LRG3D <- LRG%>%select(Velocity_MPS,Barrel_M,Range_M)
fit.lm.3d <- lm(log(LRG3D$Range_M)~LRG3D$Velocity_MPS+LRG3D$Barrel_M)
s3d <- scatterplot3d(x = LRG3D$Velocity_MPS,y = LRG3D$Barrel_M,
z = log(LRG3D$Range_M),color = "blue",
pch = 16,angle = 55,type = "p",
main = "Long range guns linear regression plane",
xlab = "Velocity,M/S",ylab = "Barrel,M",zlab = "log(Range,M)")
s3d$plane3d(fit.lm.3d,draw_polygon = T,lty.box = "solid")
LRG32D <- LRG%>%select(Elevation,Barrel_M,Range_M)
fit.lm.32d <- lm(log(LRG32D$Range_M)~LRG32D$Elevation+LRG32D$Barrel_M)

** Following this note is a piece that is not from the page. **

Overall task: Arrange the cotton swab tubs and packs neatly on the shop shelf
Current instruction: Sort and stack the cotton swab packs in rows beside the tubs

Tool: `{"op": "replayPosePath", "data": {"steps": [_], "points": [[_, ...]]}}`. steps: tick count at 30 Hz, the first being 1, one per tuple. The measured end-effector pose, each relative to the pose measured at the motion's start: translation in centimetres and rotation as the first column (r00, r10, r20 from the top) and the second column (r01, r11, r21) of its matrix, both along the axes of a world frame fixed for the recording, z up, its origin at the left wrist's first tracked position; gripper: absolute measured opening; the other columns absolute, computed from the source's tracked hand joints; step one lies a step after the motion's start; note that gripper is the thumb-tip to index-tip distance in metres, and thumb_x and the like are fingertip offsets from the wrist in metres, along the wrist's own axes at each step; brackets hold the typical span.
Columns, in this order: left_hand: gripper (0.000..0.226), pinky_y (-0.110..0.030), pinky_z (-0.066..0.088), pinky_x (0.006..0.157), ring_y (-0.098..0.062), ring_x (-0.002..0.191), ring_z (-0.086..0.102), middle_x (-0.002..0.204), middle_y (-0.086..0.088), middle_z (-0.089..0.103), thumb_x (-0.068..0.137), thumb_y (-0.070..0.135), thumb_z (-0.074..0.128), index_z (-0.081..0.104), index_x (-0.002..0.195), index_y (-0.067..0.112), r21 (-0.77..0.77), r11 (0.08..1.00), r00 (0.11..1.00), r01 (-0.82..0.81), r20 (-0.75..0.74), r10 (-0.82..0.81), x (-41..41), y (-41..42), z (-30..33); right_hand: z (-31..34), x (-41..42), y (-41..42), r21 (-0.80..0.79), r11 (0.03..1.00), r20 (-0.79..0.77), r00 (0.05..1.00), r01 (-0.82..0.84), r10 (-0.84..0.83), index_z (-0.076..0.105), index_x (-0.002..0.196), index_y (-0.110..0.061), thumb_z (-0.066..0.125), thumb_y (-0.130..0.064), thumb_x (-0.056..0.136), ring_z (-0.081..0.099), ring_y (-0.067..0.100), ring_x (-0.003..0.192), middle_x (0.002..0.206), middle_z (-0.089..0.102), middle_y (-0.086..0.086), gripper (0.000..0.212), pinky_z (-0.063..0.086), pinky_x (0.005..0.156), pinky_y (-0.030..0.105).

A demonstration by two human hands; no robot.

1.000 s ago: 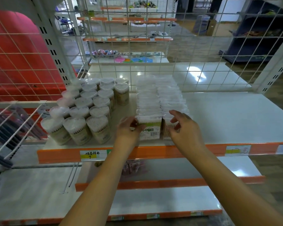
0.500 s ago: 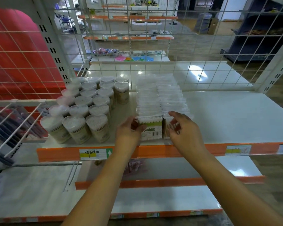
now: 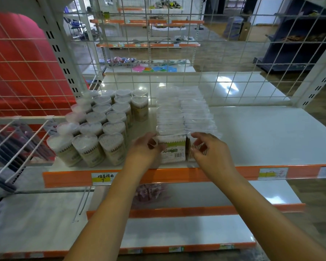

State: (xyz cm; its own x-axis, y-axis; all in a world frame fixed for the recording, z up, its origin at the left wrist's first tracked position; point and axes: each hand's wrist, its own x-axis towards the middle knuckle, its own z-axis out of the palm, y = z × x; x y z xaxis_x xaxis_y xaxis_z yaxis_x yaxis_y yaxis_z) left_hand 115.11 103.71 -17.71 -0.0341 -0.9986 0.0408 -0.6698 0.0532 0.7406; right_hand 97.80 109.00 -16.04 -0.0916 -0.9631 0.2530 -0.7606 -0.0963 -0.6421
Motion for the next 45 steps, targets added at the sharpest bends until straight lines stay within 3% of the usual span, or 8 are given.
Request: {"op": "replayPosePath", "data": {"steps": [9,14,20,23,30,36,41,45], "points": [[0.036,-0.024,0.046,0.081,-0.010,0.085,0.057,0.094,0.006,0.060,0.084,0.023,0.066,0.062,0.119,0.016,-0.363,0.932,0.999,0.003,-0.045,-0.020,-0.7,2.2,4.8,0.4,-1.4,0.3,-0.044,0.998,0.067,0.997,0.052,-0.049,0.061,0.117,-0.017,0.060,-0.011,0.087,0.053,0.009,0.078,0.099,0.060,-0.002,0.031,0.044,0.073,0.019],[0.026,-0.022,0.049,0.078,-0.009,0.083,0.059,0.094,0.002,0.066,0.086,0.019,0.064,0.066,0.112,0.016,-0.294,0.949,0.983,0.119,-0.099,-0.153,-4.4,3.9,3.9,0.3,-3.1,0.4,-0.094,0.987,0.112,0.987,0.130,-0.119,0.061,0.099,-0.016,0.060,-0.008,0.085,0.051,0.002,0.071,0.087,0.057,-0.004,0.016,0.037,0.060,0.005],[0.034,-0.015,0.040,0.080,-0.013,0.093,0.058,0.102,0.002,0.063,0.088,0.021,0.062,0.060,0.121,0.014,-0.202,0.971,0.989,0.128,-0.044,-0.139,-7.2,4.0,0.2,-1.0,-5.0,0.0,-0.063,0.981,0.125,0.977,0.183,-0.174,0.057,0.106,-0.015,0.060,-0.013,0.087,0.053,0.008,0.073,0.093,0.058,0.001,0.020,0.038,0.059,0.010],[0.041,-0.026,0.046,0.087,-0.017,0.099,0.058,0.111,-0.003,0.063,0.089,0.022,0.059,0.052,0.129,0.017,-0.197,0.973,0.992,0.118,-0.015,-0.124,-7.9,4.5,-0.7,-2.0,-5.5,-0.2,-0.018,0.978,0.172,0.965,0.206,-0.200,0.055,0.111,-0.014,0.061,-0.024,0.088,0.050,0.006,0.070,0.090,0.056,0.001,0.026,0.038,0.058,0.013],[0.040,-0.021,0.045,0.076,-0.008,0.081,0.054,0.095,0.005,0.060,0.090,0.022,0.058,0.051,0.129,0.018,-0.223,0.970,0.994,0.095,-0.025,-0.103,-8.0,4.9,-1.4,-3.6,-5.9,-1.1,0.096,0.981,0.214,0.959,0.171,-0.188,0.054,0.123,-0.013,0.061,-0.036,0.087,0.052,0.012,0.086,0.104,0.058,0.006,0.043,0.038,0.069,0.020],[0.035,-0.014,0.037,0.068,-0.006,0.074,0.052,0.087,0.008,0.056,0.088,0.018,0.060,0.058,0.122,0.014,-0.209,0.975,0.996,0.075,-0.036,-0.085,-7.3,5.1,-1.6,-3.7,-5.3,-1.6,0.084,0.986,0.215,0.963,0.145,-0.160,0.064,0.109,-0.011,0.065,-0.031,0.084,0.054,0.016,0.083,0.101,0.058,0.007,0.032,0.041,0.068,0.023],[0.031,-0.014,0.038,0.068,-0.005,0.074,0.052,0.085,0.010,0.055,0.089,0.018,0.059,0.059,0.120,0.016,-0.191,0.979,0.994,0.069,-0.070,-0.083,-6.6,5.3,-1.4,-3.9,-5.6,-1.4,0.046,0.986,0.214,0.962,0.161,-0.167,0.064,0.096,-0.008,0.068,-0.028,0.082,0.052,0.014,0.079,0.091,0.057,0.004,0.025,0.036,0.059,0.012],[0.032,-0.026,0.048,0.076,-0.009,0.078,0.056,0.081,0.012,0.055,0.089,0.019,0.060,0.059,0.120,0.015,-0.149,0.987,0.987,0.058,-0.142,-0.079,-6.2,4.8,-0.9,-2.9,-6.1,-1.2,0.044,0.987,0.236,0.958,0.156,-0.162,0.064,0.091,-0.009,0.068,-0.029,0.082,0.052,0.013,0.076,0.087,0.057,0.003,0.021,0.034,0.057,0.007]]}}
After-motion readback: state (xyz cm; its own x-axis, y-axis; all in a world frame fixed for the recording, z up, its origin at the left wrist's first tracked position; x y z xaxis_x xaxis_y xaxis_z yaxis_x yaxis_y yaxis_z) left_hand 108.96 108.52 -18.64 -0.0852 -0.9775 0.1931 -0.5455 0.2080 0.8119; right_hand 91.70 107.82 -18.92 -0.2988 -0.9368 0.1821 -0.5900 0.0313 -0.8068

s32d <- scatterplot3d(x = LRG32D$Elevation,y = LRG32D$Barrel_M,
z = log(LRG32D$Range_M),color = "magenta",
pch = 16,angle = 55,type = "p",
main = "Long range guns linear regression plane",
xlab = "Elevation,grad",ylab = "Barrel,M",zlab = "log(Range,M)")
s32d$plane3d(fit.lm.32d,draw_polygon = T,lty.box = "solid")

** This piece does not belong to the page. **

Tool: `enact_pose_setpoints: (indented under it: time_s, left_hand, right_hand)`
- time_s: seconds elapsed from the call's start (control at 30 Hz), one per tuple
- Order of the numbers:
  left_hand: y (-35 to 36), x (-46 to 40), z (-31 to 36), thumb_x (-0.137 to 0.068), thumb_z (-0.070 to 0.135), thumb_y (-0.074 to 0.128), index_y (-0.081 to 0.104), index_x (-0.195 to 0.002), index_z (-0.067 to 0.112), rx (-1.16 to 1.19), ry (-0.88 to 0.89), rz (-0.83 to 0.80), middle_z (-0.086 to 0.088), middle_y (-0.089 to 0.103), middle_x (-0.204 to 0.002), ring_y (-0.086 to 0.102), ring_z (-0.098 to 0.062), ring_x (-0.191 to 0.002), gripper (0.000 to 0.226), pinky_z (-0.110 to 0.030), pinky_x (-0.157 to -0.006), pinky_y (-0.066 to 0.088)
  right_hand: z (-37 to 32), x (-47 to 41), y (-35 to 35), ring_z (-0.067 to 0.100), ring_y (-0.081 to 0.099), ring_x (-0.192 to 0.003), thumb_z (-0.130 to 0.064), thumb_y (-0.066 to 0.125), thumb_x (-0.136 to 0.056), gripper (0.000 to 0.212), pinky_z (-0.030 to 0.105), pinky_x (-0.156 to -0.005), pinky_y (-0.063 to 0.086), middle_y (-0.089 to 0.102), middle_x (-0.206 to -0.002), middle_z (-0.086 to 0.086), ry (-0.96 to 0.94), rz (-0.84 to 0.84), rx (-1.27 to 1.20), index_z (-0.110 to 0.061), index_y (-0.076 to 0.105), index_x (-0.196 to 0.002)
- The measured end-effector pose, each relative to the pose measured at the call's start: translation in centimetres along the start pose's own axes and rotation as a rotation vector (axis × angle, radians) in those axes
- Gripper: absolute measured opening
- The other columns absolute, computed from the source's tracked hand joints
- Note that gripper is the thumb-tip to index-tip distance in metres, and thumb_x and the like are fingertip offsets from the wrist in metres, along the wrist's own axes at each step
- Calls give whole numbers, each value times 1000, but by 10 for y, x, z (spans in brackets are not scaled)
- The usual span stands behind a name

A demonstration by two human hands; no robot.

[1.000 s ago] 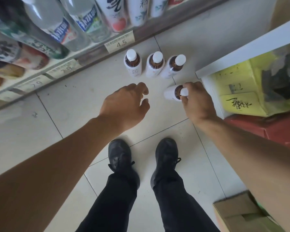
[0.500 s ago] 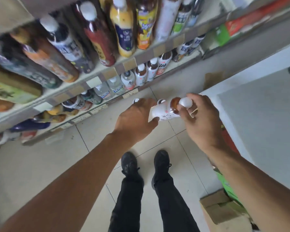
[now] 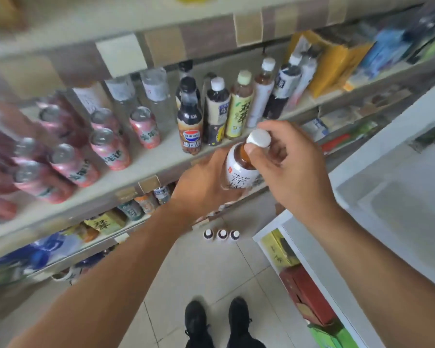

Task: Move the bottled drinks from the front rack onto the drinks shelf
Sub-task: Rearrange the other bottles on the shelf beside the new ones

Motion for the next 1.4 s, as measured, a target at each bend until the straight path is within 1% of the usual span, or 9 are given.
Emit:
enact_pose_setpoints:
  time_s: [0.1,0.43,0.6,0.7,0.77,0.9,0.97,1.23,1.4]
  left_hand:
    - [-43,6,34,-66,41,84,39,-141,32,55,34,105,5,64,-124,62,-21,-109,88,-36,-87,51]
    - [-145,29,86,-67,36,88,49,-116,40,290,55,293,27,66,-99,57,11,-99,63,-7,-76,43]
    - [-193,34,100,-62,44,83,54,-116,35,345,94,450,25,67,-101,63,4,-96,62,-23,-82,52]
    - [-216,36,105,-65,40,85,55,-111,38,378,99,513,17,70,-100,66,-5,-94,55,-37,-82,56]
    - [-229,37,107,-69,33,87,55,-111,37,375,88,557,19,69,-98,65,-3,-92,53,-34,-80,57]
    - [-244,35,106,-70,34,87,55,-116,32,342,72,652,21,69,-96,64,2,-90,56,-26,-77,54]
    - [-248,30,105,-70,33,87,56,-117,30,344,59,677,19,69,-94,64,3,-89,56,-18,-73,52]
    - [-270,-5,100,-77,39,80,51,-123,33,267,18,659,24,66,-97,58,17,-89,55,-3,-68,43]
    - [-273,-32,68,-98,40,52,54,-123,25,112,-61,770,13,67,-106,62,2,-94,29,-24,-82,52]
  right_hand:
    - [-47,-21,-24,-5,58,-85,-30,71,-88,39,9,-74,44,65,-102,-7,-65,15,-61,-19,59,-123]
    - [-135,-57,-59,-5,57,-98,-36,49,-99,37,14,-78,47,59,-103,-21,-171,3,-172,-18,52,-131]
    - [-140,-52,-35,0,57,-108,-27,44,-101,33,30,-93,48,61,-119,-14,-100,-174,-147,-26,48,-134]
    - [-148,-45,-14,1,60,-107,-41,49,-94,39,37,-89,53,60,-122,-18,-84,-310,-120,-37,41,-132]
    - [-155,-45,-3,3,63,-104,-53,50,-85,48,39,-87,54,61,-121,-18,-73,-335,-147,-43,38,-131]
    - [-175,-53,11,-8,58,-98,-56,64,-81,54,16,-73,50,58,-116,-22,-39,-303,-203,-47,36,-126]
    - [-184,-61,18,-4,60,-91,-58,69,-77,55,20,-68,51,60,-109,-18,-25,-234,-210,-44,38,-121]
    - [-190,-114,44,-8,56,-74,-43,78,-73,50,11,-51,40,59,-94,-16,-35,-135,-210,-35,43,-109]
    - [-188,-175,65,13,64,-82,-53,77,-73,52,31,-59,48,65,-97,-8,-37,-74,-225,-24,53,-109]
Point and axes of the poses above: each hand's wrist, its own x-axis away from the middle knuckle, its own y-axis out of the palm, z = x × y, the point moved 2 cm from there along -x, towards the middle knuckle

Here we fit the model for data with Range_M < 70000. Then we make prediction for K12VE gun applying new model.
LRG2 <- LRG%>%filter(Range_M<70000)
fit.LRG.22 <- lm(Range_M~Velocity_MPS+Barrel_M+Elevation,data = na.omit(LRG2))
summary(fit.LRG.22)
##
## Call:
## lm(formula = Range_M ~ Velocity_MPS + Barrel_M + Elevation, data = na.omit(LRG2))
##
## Residuals:
## Min 1Q Median 3Q Max
## -14153.6 -1985.0 -60.7 2916.1 7010.3
##
## Coefficients:
## Estimate Std. Error t value Pr(>|t|)
## (Intercept) -44325.420 6863.817 -6.458 2.69e-06 ***
## Velocity_MPS 59.200 7.428 7.970 1.24e-07 ***
## Barrel_M 736.305 182.142 4.042 0.000637 ***
## Elevation 411.624 116.034 3.547 0.002020 **
## ---
## Signif. codes: 0 '***' 0.001 '**' 0.01 '*' 0.05 '.' 0.1 ' ' 1
##
## Residual standard error: 5075 on 20 degrees of freedom
## Multiple R-squared: 0.8804, Adjusted R-squared: 0.8624
## F-statistic: 49.06 on 3 and 20 DF, p-value: 2.096e-09
predict(fit.LRG.22,newdata = data.frame(Velocity_MPS=1650,Barrel_M=33.3,Elevation=55),interval = "conf",level = 0.99)
## fit lwr upr
## 1 100513.3 82826.9 118199.7
Not bad! \(P(82826.9<Range<118199.79)=0.99\).
LRG%>%filter(Name=="K12VE")
Range_M~Velocity_MPS+Barrel_M+Elevation.